**Task goal:**
When you respond, write out each entry exactly as it stands.

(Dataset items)
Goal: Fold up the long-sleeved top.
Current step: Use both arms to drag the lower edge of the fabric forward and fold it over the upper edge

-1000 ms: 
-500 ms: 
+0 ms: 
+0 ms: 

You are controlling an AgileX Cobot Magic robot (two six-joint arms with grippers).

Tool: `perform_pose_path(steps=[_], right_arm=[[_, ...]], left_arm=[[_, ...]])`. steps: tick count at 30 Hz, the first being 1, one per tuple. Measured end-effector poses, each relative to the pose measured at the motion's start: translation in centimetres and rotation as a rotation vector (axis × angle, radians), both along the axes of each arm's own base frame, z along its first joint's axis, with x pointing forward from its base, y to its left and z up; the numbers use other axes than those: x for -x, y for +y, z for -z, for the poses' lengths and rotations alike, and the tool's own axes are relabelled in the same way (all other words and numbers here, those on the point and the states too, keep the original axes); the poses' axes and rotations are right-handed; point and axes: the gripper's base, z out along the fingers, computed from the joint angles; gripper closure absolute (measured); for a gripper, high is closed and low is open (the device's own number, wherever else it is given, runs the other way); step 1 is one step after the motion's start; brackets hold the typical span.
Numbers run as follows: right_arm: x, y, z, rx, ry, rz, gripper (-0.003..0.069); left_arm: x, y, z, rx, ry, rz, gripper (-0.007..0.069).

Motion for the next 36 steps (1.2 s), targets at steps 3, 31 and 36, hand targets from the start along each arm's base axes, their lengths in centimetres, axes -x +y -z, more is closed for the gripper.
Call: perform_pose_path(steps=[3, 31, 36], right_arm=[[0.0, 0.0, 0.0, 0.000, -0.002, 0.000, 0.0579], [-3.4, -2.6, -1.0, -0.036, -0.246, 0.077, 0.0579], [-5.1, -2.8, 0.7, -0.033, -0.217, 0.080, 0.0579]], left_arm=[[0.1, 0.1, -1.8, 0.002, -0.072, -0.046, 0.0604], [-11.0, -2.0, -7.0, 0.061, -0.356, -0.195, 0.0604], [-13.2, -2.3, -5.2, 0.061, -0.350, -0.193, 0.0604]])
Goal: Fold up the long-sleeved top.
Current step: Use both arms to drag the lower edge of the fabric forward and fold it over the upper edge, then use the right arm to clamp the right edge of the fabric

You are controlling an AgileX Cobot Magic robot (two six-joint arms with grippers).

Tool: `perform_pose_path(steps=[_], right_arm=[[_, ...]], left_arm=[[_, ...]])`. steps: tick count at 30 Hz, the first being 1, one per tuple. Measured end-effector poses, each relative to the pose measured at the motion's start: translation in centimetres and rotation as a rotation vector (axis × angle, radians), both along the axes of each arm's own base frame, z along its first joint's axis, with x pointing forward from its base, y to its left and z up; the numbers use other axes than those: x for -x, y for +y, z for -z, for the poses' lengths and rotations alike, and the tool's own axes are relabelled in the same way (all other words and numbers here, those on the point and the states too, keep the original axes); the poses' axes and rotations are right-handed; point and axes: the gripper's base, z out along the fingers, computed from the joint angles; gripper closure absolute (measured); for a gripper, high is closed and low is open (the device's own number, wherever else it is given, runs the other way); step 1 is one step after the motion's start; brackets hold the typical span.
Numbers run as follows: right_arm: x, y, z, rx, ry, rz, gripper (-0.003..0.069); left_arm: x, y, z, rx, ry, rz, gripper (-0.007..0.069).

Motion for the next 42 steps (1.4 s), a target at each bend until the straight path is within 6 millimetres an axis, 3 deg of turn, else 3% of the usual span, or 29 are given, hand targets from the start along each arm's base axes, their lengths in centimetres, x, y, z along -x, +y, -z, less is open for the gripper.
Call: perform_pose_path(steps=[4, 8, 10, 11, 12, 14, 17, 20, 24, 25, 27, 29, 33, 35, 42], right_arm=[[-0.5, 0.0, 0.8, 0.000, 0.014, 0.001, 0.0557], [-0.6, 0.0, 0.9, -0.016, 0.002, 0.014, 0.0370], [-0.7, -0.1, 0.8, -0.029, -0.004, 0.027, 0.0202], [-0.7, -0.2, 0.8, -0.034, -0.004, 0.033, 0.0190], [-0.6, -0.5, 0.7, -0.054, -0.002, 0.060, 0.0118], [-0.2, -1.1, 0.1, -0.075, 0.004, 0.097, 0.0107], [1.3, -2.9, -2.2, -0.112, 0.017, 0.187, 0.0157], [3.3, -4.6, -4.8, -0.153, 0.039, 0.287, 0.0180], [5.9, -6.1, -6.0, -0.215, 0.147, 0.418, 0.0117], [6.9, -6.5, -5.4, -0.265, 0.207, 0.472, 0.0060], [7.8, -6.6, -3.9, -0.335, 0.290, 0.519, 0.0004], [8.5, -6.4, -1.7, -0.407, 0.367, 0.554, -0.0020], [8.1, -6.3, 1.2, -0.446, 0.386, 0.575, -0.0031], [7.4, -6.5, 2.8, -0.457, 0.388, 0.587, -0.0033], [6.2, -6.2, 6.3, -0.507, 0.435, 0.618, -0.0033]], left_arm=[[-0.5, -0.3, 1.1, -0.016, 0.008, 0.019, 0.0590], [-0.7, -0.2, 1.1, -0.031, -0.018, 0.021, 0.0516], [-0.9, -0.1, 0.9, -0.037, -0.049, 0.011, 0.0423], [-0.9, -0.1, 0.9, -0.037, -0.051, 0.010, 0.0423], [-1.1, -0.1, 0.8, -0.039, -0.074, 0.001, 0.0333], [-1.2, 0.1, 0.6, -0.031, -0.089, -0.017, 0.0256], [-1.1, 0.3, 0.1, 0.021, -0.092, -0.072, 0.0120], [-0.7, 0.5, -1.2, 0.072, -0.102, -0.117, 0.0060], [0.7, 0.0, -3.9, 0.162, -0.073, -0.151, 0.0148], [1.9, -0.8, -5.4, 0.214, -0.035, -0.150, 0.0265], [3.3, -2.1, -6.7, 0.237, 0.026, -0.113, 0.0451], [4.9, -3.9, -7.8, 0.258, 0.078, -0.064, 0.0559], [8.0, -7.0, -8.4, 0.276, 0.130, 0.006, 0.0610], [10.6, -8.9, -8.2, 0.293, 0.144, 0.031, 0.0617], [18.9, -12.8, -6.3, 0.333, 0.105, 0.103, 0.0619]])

**Solution to this problem:**
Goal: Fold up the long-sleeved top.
Current step: Use both arms to drag the lower edge of the fabric forward and fold it over the upper edge

-1000 ms: 
-500 ms: 
+0 ms: 
+0 ms: 

You are controlling an AgileX Cobot Magic robot (two six-joint arms with grippers).

Tool: `perform_pose_path(steps=[_], right_arm=[[_, ...]], left_arm=[[_, ...]])`. steps: tick count at 30 Hz, the first being 1, one per tuple. Measured end-effector poses, each relative to the pose measured at the motion's start: translation in centimetres and rotation as a rotation vector (axis × angle, radians), both along the axes of each arm's own base frame, z along its first joint's axis, with x pointing forward from its base, y to its left and z up; the numbers use other axes than those: x for -x, y for +y, z for -z, for the poses' lengths and rotations alike, and the tool's own axes are relabelled in the same way (all other words and numbers here, those on the point and the states too, keep the original axes); the poses' axes and rotations are right-handed; point and axes: the gripper's base, z out along the fingers, computed from the joint angles; gripper closure absolute (measured); for a gripper, high is closed and low is open (the device's own number, wherever else it is given, runs the other way); step 1 is one step after the motion's start; brackets hold the typical span.
Numbers run as follows: right_arm: x, y, z, rx, ry, rz, gripper (-0.003..0.069); left_arm: x, y, z, rx, ry, rz, gripper (-0.007..0.069).

Motion for the next 36 steps (1.2 s), targets at steps 3, 31 and 36, hand targets from the start along each arm's base axes, their lengths in centimetres, axes -x +y -z, more is closed for the gripper.
Call: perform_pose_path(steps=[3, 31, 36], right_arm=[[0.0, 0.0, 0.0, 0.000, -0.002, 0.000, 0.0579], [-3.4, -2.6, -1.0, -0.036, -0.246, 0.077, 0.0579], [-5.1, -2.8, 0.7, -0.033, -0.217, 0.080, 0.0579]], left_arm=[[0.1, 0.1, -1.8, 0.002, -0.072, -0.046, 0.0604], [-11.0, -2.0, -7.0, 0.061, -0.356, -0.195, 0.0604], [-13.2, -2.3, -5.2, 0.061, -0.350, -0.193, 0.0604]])
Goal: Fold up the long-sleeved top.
Current step: Use both arms to drag the lower edge of the fabric forward and fold it over the upper edge, then use the right arm to clamp the right edge of the fabric

You are controlling an AgileX Cobot Magic robot (two six-joint arms with grippers).

Tool: `perform_pose_path(steps=[_], right_arm=[[_, ...]], left_arm=[[_, ...]])`. steps: tick count at 30 Hz, the first being 1, one per tuple. Measured end-effector poses, each relative to the pose measured at the motion's start: translation in centimetres and rotation as a rotation vector (axis × angle, radians), both along the axes of each arm's own base frame, z along its first joint's axis, with x pointing forward from its base, y to its left and z up; the numbers use other axes than those: x for -x, y for +y, z for -z, for the poses' lengths and rotations alike, and the tool's own axes are relabelled in the same way (all other words and numbers here, those on the point and the states too, keep the original axes); the poses' axes and rotations are right-handed; point and axes: the gripper's base, z out along the fingers, computed from the joint angles; gripper closure absolute (measured); for a gripper, high is closed and low is open (the device's own number, wherever else it is given, runs the other way); step 1 is one step after the motion's start; brackets hold the typical span.
Numbers run as follows: right_arm: x, y, z, rx, ry, rz, gripper (-0.003..0.069); left_arm: x, y, z, rx, ry, rz, gripper (-0.007..0.069).

Motion for the next 42 steps (1.4 s), a target at each bend until the straight path is within 6 millimetres an axis, 3 deg of turn, else 3% of the usual span, or 29 are given, hand targets from the start along each arm's base axes, their lengths in centimetres, x, y, z along -x, +y, -z, less is open for the gripper.
Call: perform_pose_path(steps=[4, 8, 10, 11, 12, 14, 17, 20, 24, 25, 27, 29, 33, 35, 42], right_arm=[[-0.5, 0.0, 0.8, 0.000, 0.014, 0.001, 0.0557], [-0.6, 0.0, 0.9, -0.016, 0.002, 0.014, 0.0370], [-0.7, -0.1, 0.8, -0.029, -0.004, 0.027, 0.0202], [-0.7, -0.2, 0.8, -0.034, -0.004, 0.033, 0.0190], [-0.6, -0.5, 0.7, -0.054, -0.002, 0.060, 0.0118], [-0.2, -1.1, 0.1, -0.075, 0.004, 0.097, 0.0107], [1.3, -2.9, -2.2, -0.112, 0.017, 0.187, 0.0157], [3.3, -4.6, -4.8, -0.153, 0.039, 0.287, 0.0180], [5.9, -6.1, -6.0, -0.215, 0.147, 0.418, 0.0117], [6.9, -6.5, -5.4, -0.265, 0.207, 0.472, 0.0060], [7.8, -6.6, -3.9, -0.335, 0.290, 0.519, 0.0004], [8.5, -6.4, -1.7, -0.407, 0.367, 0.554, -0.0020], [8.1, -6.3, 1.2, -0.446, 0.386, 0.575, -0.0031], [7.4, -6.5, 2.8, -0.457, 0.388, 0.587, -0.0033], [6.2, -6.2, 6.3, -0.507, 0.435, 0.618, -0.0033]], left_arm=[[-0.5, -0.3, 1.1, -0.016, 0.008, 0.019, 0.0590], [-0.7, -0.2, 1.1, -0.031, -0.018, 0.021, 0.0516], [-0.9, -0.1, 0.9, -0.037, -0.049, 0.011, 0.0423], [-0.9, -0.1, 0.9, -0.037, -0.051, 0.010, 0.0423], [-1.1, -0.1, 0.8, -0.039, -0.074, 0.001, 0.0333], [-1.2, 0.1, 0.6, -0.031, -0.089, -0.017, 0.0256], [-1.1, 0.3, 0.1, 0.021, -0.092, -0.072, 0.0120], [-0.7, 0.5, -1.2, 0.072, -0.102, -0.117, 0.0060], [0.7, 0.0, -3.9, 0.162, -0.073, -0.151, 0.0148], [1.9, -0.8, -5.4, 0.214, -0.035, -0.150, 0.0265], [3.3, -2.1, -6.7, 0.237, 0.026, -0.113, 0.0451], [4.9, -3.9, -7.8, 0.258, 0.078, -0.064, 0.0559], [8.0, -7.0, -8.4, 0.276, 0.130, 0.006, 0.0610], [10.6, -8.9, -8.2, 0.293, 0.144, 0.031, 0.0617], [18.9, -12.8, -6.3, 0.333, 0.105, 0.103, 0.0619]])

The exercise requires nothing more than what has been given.